# Sorry for the trouble posting this morning



## Chris H. (Jan 27, 2007)

Sorry for the trouble posting on the this morning. We have been working on the server all am trying to get to the root of the trouble. We are still not exactly sure what happened, but things appear to be back to normal now.

Please let me know if you are still having any trouble with the site.


----------



## Amplexor (Feb 13, 2008)

Whew!!! Thanks, thought I'd been banned.


----------



## swedish (Mar 6, 2008)

You were, Amp....server issues completely unrelated. 

I have been having trouble with my laptop so thought it was just on my end.


----------



## Therealbrighteyes (Feb 11, 2010)

Just so I know, if somebody is banned do they get a message saying so? I too thought I was tossed out. Phew!


----------



## swedish (Mar 6, 2008)

Yes, unless it is a spammer posting all over the forum, you will be warned prior to being banned or warned and possibly issued a temporary ban.


----------



## Amplexor (Feb 13, 2008)

swedish said:


> Yes, unless it is a spammer posting all over the forum,











Ban them! Ban them all to hell!!!


----------



## Chris H. (Jan 27, 2007)

Brennan said:


> Just so I know, if somebody is banned do they get a message saying so? I too thought I was tossed out. Phew!

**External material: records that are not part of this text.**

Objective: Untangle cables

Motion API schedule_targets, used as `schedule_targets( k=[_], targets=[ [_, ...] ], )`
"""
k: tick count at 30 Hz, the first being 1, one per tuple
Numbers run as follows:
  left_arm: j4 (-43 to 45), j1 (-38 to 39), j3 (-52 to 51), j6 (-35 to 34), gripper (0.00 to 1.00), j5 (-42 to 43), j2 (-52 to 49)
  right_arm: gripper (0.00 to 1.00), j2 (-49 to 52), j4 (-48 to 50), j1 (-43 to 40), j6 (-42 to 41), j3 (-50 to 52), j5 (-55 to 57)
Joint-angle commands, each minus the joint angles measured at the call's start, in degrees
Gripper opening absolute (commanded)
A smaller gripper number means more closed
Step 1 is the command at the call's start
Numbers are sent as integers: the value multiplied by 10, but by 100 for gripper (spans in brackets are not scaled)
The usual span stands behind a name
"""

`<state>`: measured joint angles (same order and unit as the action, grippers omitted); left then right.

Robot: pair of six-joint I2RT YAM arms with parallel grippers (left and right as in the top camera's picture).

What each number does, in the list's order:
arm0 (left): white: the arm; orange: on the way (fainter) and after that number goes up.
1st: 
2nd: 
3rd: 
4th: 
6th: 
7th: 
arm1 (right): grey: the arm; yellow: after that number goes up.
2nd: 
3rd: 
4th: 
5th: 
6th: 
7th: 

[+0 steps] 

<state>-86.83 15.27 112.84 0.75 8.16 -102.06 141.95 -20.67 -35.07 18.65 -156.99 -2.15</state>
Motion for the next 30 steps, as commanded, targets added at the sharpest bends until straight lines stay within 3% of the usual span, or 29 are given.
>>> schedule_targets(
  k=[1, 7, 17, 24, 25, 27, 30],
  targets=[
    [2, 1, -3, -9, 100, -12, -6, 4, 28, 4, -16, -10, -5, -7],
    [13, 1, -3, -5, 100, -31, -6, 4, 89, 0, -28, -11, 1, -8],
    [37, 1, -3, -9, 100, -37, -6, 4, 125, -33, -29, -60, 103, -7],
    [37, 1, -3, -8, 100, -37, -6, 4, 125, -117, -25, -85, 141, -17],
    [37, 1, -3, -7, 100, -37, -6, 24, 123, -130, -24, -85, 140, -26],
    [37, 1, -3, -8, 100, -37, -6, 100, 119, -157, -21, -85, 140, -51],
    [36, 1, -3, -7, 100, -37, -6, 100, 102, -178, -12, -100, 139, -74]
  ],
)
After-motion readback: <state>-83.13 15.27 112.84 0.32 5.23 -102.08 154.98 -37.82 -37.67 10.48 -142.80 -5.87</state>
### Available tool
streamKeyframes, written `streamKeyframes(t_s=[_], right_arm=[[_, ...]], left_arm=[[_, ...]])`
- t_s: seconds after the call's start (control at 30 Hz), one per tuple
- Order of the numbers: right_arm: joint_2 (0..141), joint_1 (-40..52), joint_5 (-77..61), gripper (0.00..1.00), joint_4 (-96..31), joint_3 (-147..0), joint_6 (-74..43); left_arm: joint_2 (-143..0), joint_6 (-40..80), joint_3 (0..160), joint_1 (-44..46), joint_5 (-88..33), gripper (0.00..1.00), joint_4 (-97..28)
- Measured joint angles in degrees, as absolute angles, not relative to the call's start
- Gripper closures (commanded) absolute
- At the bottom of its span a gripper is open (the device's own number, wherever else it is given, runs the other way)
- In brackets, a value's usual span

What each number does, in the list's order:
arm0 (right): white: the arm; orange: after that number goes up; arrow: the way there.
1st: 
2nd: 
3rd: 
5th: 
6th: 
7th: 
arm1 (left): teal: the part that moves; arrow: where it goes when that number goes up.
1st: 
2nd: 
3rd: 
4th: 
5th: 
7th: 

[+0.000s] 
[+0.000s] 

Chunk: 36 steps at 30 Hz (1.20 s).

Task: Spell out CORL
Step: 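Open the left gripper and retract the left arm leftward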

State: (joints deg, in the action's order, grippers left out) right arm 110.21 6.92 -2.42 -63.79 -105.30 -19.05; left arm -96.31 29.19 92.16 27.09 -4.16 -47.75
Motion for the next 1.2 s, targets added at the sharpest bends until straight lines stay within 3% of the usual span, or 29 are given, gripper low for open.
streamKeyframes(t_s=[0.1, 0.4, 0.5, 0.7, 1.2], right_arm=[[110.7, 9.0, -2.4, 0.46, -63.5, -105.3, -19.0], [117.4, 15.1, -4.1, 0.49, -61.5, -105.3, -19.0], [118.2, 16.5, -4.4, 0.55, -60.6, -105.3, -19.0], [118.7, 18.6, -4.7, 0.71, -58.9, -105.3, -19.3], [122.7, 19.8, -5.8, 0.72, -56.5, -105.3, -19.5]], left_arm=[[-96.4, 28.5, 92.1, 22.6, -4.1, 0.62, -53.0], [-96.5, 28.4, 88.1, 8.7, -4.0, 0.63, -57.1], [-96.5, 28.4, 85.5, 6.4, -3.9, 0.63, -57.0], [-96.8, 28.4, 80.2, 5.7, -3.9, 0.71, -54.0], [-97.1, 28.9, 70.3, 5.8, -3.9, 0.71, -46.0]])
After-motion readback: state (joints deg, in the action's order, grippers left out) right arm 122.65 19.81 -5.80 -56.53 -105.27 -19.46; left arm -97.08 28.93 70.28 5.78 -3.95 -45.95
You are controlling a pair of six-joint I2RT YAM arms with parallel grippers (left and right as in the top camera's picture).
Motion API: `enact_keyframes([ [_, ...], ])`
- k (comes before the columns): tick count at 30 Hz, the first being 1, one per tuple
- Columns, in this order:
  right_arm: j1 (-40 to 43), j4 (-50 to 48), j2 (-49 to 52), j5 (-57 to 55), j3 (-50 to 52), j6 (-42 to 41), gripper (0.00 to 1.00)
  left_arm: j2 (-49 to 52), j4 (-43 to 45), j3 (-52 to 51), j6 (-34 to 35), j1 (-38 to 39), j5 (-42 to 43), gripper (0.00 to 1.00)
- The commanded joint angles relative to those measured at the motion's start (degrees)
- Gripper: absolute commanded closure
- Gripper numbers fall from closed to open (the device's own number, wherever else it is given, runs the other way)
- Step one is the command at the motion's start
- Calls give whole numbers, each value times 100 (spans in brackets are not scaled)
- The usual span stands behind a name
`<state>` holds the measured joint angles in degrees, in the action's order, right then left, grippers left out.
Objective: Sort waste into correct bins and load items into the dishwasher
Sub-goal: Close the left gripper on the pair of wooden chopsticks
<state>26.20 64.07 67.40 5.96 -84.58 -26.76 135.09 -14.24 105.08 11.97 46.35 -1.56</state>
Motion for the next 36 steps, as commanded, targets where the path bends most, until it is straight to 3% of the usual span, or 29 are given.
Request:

If you're banned, it will tell you so when you login, and it will tell you the date when the ban will be lifted unless it is a permanent ban.

I'm usually the one that bans quickly and without warning, the mods are a lot nicer 

I've been thinking lately I need a friendlier avatar to help cushion the blow. Doc Holiday and evil banning might make me come across a little too harsh


----------



## Amplexor (Feb 13, 2008)

Chris H. said:


> I've been thinking lately I need a friendlier avatar to help cushion the blow.


I propose the above Charlton Heston!!


----------



## Chris H. (Jan 27, 2007)

I think I've found what I'm sticking with. I'm not your huckleberry anymore, but I paint happy trees!


----------



## Therealbrighteyes (Feb 11, 2010)

Chris,
Get rid of Bob "happy tree" guy Ross and go back to Huckleberry!!


----------



## Therealbrighteyes (Feb 11, 2010)

Chris,
There was a thread talking about hot looking avatars. You just went from#1 to #1000. Bring back Huckleberry!


----------



## Amplexor (Feb 13, 2008)

Brennan said:


> Chris,
> Get rid of Bob "happy tree" guy Ross and go back to Huckleberry!!



He's just jealous because I already took Droopy!


----------



## Amplexor (Feb 13, 2008)

Chris H. said:


> I think I've found what I'm sticking with. I'm not your huckleberry anymore, but I paint happy trees!


How bout a nice cat or penguin or ......... both!


----------



## swedish (Mar 6, 2008)

:smthumbup:


----------



## Chris Taylor (Jul 22, 2010)

I got so much work done this morning I propose the site have "problems" at least once a week.


----------



## Chris H. (Jan 27, 2007)

How about just a penguin :scratchhead:


----------